PFS is defined as the date of randomization to the date of disease progression or death due to any cause, whichever occurs earlier as per RECIST version 1.1 as determined by Investigator assessment. Progressive Disease is defined as at least a 20 % increase in the sum of diameters of measured lesions taking as references the smallest sum of diameters recorded on study (including Baseline) and an absolute increase of \>= 5 mm.

Time to treatment failure was defined from the date of randomization to progression or discontinuation of treatment for any reason, including but not restricted to disease progression, treatment toxicity and death.

ORR was defined as the percentage of the participants who achieved a complete response (CR) or partial response (PR) to treatment evaluated using Response Evaluation Criteria in Solid Tumors (RECIST) v1.1. Complete Response (CR)=disappearance of all target and non-target lesions and normalization of tumor markers. Pathological lymph nodes must have short axis measures \<10 mm. Partial Response (PR)= at least a 30% decrease in the sum of measures (longest diameter for tumor lesions and short axis measure for nodes) of target lesions, taking as reference the Baseline sum of diameters.
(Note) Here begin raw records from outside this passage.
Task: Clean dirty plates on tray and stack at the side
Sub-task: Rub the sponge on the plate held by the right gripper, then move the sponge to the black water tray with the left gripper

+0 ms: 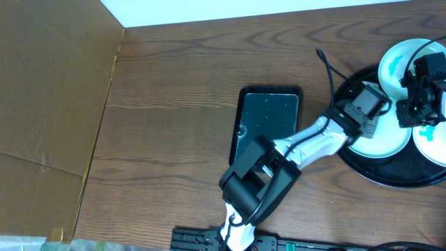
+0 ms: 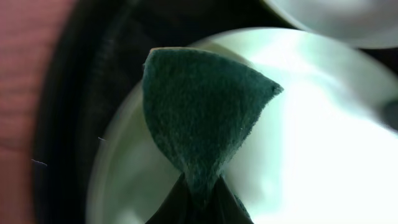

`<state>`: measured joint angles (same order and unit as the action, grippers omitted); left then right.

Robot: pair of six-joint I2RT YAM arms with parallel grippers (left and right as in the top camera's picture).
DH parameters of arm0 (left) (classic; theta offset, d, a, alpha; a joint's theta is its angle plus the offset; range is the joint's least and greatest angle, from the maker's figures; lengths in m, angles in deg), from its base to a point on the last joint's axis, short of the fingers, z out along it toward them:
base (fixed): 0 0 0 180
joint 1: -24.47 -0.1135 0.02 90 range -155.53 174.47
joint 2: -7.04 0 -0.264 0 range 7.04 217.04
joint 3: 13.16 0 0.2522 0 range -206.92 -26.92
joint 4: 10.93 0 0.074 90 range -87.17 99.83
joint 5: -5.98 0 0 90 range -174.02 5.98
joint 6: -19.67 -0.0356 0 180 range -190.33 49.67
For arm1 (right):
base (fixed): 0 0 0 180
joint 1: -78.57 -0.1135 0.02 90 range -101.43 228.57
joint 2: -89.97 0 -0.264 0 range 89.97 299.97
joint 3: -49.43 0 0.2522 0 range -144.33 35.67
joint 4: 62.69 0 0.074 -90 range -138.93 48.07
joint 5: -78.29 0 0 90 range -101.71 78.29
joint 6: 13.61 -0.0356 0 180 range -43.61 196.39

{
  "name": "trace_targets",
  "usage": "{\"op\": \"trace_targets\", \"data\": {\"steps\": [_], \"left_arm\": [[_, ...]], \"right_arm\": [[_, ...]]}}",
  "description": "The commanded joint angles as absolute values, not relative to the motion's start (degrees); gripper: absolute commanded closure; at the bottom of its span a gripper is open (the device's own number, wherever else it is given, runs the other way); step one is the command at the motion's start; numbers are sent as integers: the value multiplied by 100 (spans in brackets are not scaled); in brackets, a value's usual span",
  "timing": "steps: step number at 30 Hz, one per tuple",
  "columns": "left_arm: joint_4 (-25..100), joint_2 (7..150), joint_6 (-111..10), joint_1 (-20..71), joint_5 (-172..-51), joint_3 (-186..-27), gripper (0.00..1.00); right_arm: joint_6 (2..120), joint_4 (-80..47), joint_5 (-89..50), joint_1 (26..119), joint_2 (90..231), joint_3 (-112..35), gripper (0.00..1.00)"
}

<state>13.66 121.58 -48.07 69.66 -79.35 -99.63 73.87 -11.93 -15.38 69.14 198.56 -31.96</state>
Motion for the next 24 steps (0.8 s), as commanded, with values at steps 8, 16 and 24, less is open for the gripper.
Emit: {"op": "trace_targets", "data": {"steps": [8, 16, 24], "left_arm": [[1331, 12054, -3471, 7525, -7988, -9860, 93], [1936, 12054, -4015, 7104, -7284, -9845, 93], [2059, 12054, -4579, 6522, -6517, -9742, 93]], "right_arm": [[7387, -1191, -1369, 6949, 19937, -3078, 99], [7389, -1191, -1367, 6949, 19937, -3078, 99], [7389, -1189, -1369, 6949, 19937, -3078, 99]]}}
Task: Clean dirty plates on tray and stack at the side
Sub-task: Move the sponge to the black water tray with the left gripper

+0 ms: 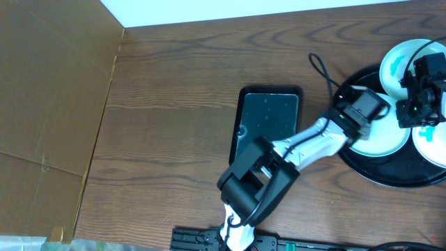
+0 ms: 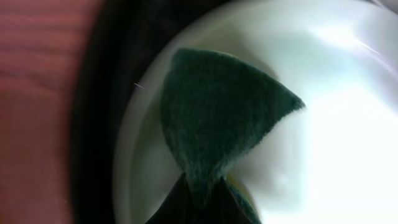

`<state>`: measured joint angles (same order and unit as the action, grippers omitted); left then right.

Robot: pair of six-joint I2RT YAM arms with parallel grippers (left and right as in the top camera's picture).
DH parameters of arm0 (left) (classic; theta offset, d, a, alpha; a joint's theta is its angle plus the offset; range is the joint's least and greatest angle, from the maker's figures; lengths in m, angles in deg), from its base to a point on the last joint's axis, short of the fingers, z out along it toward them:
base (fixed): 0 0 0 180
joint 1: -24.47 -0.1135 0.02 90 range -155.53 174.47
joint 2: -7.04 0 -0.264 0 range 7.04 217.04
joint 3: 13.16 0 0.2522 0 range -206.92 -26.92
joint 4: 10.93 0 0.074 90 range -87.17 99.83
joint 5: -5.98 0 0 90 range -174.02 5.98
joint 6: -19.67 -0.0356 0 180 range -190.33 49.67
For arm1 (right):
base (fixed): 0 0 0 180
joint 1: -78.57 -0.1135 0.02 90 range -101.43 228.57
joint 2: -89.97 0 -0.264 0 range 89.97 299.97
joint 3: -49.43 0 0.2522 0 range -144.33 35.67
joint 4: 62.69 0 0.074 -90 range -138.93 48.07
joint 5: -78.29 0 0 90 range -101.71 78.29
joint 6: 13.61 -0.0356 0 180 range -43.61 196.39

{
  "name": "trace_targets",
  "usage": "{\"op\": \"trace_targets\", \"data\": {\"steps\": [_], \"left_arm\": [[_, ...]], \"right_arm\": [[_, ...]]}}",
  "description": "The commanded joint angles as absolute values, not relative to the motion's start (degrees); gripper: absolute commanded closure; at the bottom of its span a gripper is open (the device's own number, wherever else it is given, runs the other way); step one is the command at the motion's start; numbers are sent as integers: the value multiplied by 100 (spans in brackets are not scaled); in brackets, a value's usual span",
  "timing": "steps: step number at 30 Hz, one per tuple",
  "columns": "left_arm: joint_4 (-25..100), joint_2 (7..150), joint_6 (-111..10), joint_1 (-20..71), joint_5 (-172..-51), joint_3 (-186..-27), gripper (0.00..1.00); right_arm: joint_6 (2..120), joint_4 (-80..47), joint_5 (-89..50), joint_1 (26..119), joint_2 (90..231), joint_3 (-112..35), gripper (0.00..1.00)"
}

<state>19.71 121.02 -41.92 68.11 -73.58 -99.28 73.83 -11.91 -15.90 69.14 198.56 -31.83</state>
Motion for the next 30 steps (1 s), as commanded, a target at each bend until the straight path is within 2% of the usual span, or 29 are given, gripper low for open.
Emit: {"op": "trace_targets", "data": {"steps": [1, 5, 13, 20, 26, 30], "left_arm": [[2028, 12054, -4691, 6459, -6460, -9742, 93], [1707, 11995, -5016, 6301, -6421, -9755, 93], [1233, 10952, -4708, 6290, -6532, -9816, 93], [2133, 9756, -4715, 6054, -6530, -9814, 93], [3746, 9383, -4713, 5571, -6526, -9814, 93], [4404, 9387, -4684, 5211, -6530, -9762, 93]], "right_arm": [[7389, -1191, -1369, 6949, 19937, -3078, 99], [7389, -1191, -1369, 6949, 19937, -3078, 99], [7385, -1180, -1374, 6912, 19915, -3153, 99], [7505, -1189, -1057, 6516, 19378, -3183, 99], [7649, -1193, 915, 5773, 18597, -3183, 99], [7737, -1263, 2434, 5178, 18147, -3183, 99]]}}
Percentage values are rounded off up to 1 decimal.

Duration of response was defined as the time from first documentation of response (confirmed CR or PR) until the time of first documentation of disease progression by RECIST v1.1 or death by any cause.
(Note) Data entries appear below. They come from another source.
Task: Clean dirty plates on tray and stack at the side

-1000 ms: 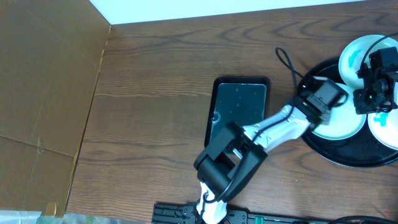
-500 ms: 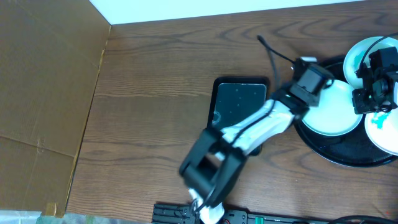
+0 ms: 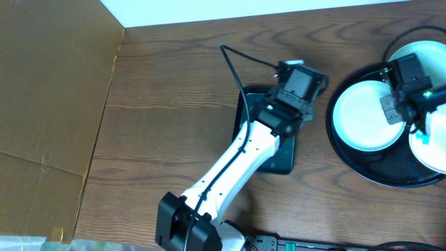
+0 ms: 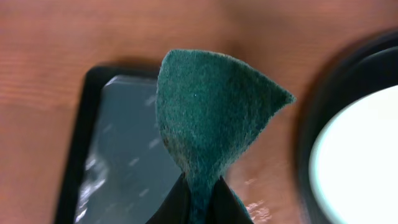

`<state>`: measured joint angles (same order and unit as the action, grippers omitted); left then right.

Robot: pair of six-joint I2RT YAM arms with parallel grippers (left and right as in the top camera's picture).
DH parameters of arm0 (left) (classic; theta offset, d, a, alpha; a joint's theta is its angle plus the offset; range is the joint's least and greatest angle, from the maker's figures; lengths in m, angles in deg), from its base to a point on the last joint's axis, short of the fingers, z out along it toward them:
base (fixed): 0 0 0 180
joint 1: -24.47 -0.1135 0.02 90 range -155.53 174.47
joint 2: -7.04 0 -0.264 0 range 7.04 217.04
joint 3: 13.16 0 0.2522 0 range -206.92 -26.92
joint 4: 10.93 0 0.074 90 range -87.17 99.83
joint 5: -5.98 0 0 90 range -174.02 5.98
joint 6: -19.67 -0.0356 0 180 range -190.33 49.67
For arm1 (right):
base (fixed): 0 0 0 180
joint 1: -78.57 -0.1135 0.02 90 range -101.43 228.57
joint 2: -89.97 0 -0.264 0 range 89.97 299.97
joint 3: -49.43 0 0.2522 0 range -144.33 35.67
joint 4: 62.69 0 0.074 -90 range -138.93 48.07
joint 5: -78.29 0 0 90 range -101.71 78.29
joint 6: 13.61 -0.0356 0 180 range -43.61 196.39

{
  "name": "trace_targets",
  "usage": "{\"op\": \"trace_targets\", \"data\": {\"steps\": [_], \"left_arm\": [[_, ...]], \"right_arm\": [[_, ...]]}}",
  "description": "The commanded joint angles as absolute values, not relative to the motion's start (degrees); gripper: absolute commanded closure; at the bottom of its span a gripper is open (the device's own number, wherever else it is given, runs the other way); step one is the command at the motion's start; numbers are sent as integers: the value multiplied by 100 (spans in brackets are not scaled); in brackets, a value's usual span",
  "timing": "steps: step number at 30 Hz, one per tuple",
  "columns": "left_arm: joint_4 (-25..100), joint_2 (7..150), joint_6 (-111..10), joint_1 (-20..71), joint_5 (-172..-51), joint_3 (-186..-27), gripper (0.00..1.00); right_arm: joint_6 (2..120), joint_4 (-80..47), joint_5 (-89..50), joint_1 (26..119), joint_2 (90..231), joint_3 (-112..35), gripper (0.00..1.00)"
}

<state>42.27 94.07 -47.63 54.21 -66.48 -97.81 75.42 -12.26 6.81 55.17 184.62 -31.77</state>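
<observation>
My left gripper [image 4: 199,190] is shut on a dark green scouring pad [image 4: 211,112], held over the wood between the shallow black rectangular tray [image 4: 115,143] and the round black tray [image 4: 320,118]. In the overhead view the left gripper [image 3: 301,85] hangs above the far right corner of the rectangular tray [image 3: 252,111]. The round tray [image 3: 380,176] carries a plain white plate [image 3: 362,118], a second plate [image 3: 421,56] behind it and a third plate [image 3: 433,148] at the right edge. My right gripper [image 3: 391,107] sits at the plain plate's right rim; its jaws are hidden from view.
A brown cardboard wall [image 3: 49,104] lines the left side. A black cable [image 3: 244,57] loops over the wood behind the left gripper. The left arm [image 3: 230,167] crosses the rectangular tray diagonally from the front edge.
My left gripper has gone from the white plate on the round tray to above the rectangular tray's far right corner, still holding the pad. The right gripper has shifted left along the plate's rim.
The pad in my left gripper was at the plate's left edge on the round tray, then lay on the plate's face at two moments, while the right gripper stayed at the plate's right side. Now the pad is off the round tray, beside the rectangular one.
</observation>
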Motion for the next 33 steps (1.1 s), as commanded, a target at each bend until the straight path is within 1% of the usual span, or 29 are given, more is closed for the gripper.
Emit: {"op": "trace_targets", "data": {"steps": [1, 4, 9, 17, 21, 23, 25, 26, 27, 28, 29, 30, 33], "left_arm": [[4518, 9387, -4605, 5115, -6530, -9751, 93], [4872, 9387, -4334, 4815, -6530, -9740, 93], [5300, 9387, -4190, 4400, -6532, -9735, 93], [5619, 9387, -4192, 4312, -6532, -9727, 93], [5639, 9387, -4195, 4312, -6532, -9725, 93], [5637, 9387, -4195, 4312, -6532, -9725, 93], [5637, 9387, -4192, 4312, -6532, -9725, 93], [5637, 9387, -4192, 4312, -6532, -9725, 93], [5637, 9387, -4195, 4312, -6532, -9725, 93], [5637, 9387, -4195, 4312, -6532, -9725, 93], [5637, 9387, -4192, 4312, -6532, -9725, 93], [5637, 9387, -4192, 4312, -6532, -9725, 93], [5639, 9387, -4195, 4312, -6532, -9725, 93]], "right_arm": [[7837, -1301, 2775, 5051, 18055, -3183, 99], [8318, -1405, 3699, 4680, 17802, -3183, 99], [9807, -1764, 4797, 4031, 17437, -3183, 99], [11555, -3064, 6222, 3187, 17321, -3183, 99], [11704, -3283, 6497, 3174, 17321, -3183, 99], [11286, -3193, 6436, 3178, 17321, -3181, 99], [10414, -2824, 5940, 3246, 17321, -3179, 99], [9918, -2503, 5306, 3340, 17321, -3174, 99], [9597, -2173, 4102, 3541, 17336, -3159, 99], [9584, -1932, 2871, 3784, 17376, -3144, 99], [9693, -1751, 1870, 4044, 17406, -3144, 99], [9647, -1655, 1210, 4308, 17426, -3144, 99], [8440, -1718, 145, 5076, 17373, -3144, 99]]}}
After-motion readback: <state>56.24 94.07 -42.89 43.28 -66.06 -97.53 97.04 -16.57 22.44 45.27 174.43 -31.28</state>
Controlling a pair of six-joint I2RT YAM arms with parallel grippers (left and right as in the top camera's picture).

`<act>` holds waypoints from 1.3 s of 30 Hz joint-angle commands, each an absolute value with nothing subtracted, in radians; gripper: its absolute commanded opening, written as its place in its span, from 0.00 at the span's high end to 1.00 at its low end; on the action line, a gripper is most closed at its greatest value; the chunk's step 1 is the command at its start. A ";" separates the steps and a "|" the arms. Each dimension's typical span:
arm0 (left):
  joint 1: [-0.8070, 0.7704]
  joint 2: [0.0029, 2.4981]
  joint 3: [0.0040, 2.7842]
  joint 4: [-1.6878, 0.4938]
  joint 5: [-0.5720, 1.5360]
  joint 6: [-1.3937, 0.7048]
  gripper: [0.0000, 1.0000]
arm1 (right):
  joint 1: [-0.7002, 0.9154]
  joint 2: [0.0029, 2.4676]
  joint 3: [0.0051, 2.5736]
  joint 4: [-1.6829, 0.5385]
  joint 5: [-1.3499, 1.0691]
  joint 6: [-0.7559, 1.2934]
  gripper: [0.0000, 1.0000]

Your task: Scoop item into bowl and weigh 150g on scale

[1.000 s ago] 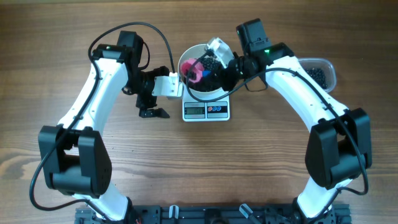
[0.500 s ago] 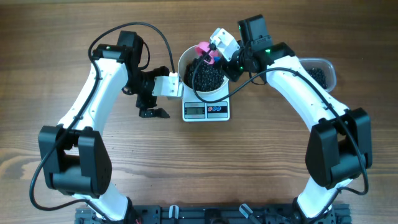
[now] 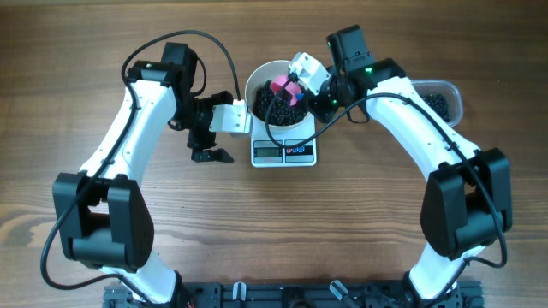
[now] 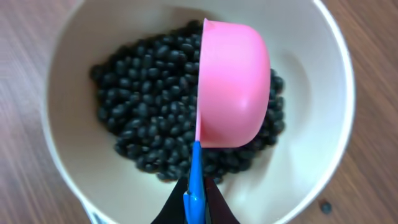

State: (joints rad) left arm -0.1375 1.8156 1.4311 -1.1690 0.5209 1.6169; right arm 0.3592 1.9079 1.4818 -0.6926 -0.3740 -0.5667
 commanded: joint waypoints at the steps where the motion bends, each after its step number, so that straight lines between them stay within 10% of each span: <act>1: -0.141 1.816 1.424 -1.169 0.522 1.615 0.00 | 0.357 1.930 1.477 -0.719 -0.454 -0.579 0.96; 22: -0.140 1.816 1.424 -1.169 0.522 1.615 0.00 | 0.382 1.978 1.477 -0.600 -0.183 -0.812 0.96; 39: -0.141 1.816 1.424 -1.169 0.522 1.615 0.00 | 0.392 1.982 1.477 -0.670 -0.684 -0.517 0.96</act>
State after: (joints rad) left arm -0.1375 1.8156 1.4311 -1.1690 0.5209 1.6169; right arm 0.3874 1.9713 1.4803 -0.6697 -0.5251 -0.6224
The number of participants with serious adverse events related to new malignancy were reported.

The number of participants with subsequent anticancer therapies were evaluated. Data has been reported as per following categories: any new anitumoral therapy, any chemotherapy, any radiotherapy, any surgery, any hormonal therapy, any targeted agents, and any other treatment. Participants may have received more than one subsequent therapies.

The number of participants with MCID status in EORTC-QLQ-C30 was planned to be evaluated.The EORTC- QLQ-C30 includes 30-items with single and multi-item scales. These include five functional scales (physical functioning, role functioning cognitive functioning, emotional functioning and social functioning), three symptom scales (fatigue, pain and nausea/vomiting), a global health status (GHS)/ Quality-of-Life (QoL) scale, and six single items (constipation, diarrhea, insomnia, dyspnea, appetite loss and financial difficulties). Response options are 1 to 4. The average score can be transformed to 0 to 100, a high score for functional scales/ GHS/QoL represents better functioning ability or health-related quality-of-life (HRQoL), whereas a high score for symptom scales/ single items represents significant symptomatology.

The number of participants with EQ-5D-5L scores by visit were planned to be evaluated. EQ-5D-5L is self-assessment questionnaire, consisting of 5 items covering 5 dimensions (mobility,self care, usual activities, pain/discomfort and anxiety/depression). Each dimension is measured by 5-point Likert scale(no problems, slight problems, moderate problems, severe problems and extreme problems). Responses for 5 dimensions together formed a 5-figure description of health state (e.g.11111 indicates no problems in all 5 dimensions). Each of these 5 figure health states were to be converted to a single index score. Range for EQ-5D-5L index score is 0 (worst health) to 100 (best health), higher the score better the health status.

The number of participants with any subsequent therapies post-discontinuation of study treatment and association with potential survival related outcomes were planned to be evaluated.

Biomarkers include germline and tumor mutations including somatic BRCA1 and 2 mutations, reversion mutations, loss of heterozygosity as well as genome landscape and transcriptional or functional measures of homologous recombination (HR) deficiency were planned to be evaluated.

Participants with germline BRCA1 and BRCA2 mutation status in association with survival related outcomes were planned to be evaluated.